# Exercise directions
Of the lines below, report only those that contain "parts".

# Data items

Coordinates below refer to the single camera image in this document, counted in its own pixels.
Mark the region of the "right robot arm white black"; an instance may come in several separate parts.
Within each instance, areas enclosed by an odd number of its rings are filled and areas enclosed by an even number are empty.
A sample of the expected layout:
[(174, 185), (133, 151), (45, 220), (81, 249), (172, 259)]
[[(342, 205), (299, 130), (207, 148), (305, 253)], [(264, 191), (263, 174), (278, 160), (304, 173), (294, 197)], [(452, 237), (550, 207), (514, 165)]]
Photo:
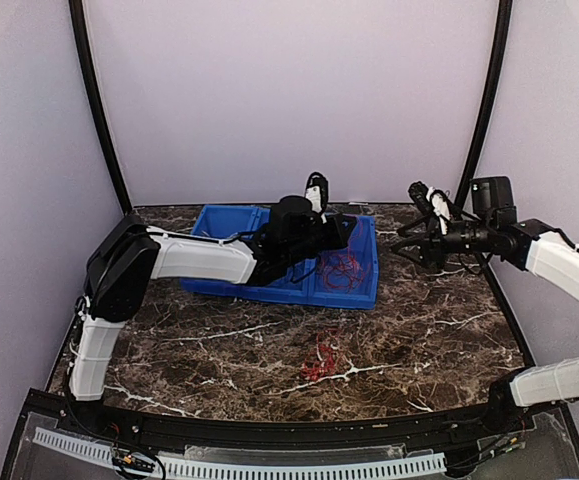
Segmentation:
[[(421, 267), (443, 267), (447, 256), (470, 253), (499, 257), (560, 288), (579, 302), (579, 245), (562, 229), (538, 219), (520, 221), (510, 180), (474, 179), (472, 209), (465, 212), (439, 190), (415, 182), (408, 194), (420, 217), (398, 231), (391, 248)], [(518, 411), (557, 401), (579, 400), (579, 357), (513, 372), (490, 387), (479, 424), (490, 434), (503, 432)]]

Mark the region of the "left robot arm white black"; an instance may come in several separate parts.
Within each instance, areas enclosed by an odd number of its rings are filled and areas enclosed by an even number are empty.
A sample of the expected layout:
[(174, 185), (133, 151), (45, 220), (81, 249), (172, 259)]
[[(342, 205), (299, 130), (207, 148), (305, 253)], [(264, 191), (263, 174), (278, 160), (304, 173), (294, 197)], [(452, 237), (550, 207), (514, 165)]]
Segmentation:
[(87, 262), (76, 303), (81, 334), (67, 391), (77, 400), (70, 417), (89, 436), (110, 427), (104, 380), (121, 329), (140, 309), (147, 287), (161, 278), (266, 286), (295, 265), (347, 247), (357, 220), (343, 214), (297, 214), (288, 227), (266, 223), (226, 239), (166, 231), (124, 217)]

# Completed task
Mark the region of the "right robot arm white black"; an instance may come in several separate parts.
Mark the region of the "left robot arm white black"; an instance may come in several separate parts.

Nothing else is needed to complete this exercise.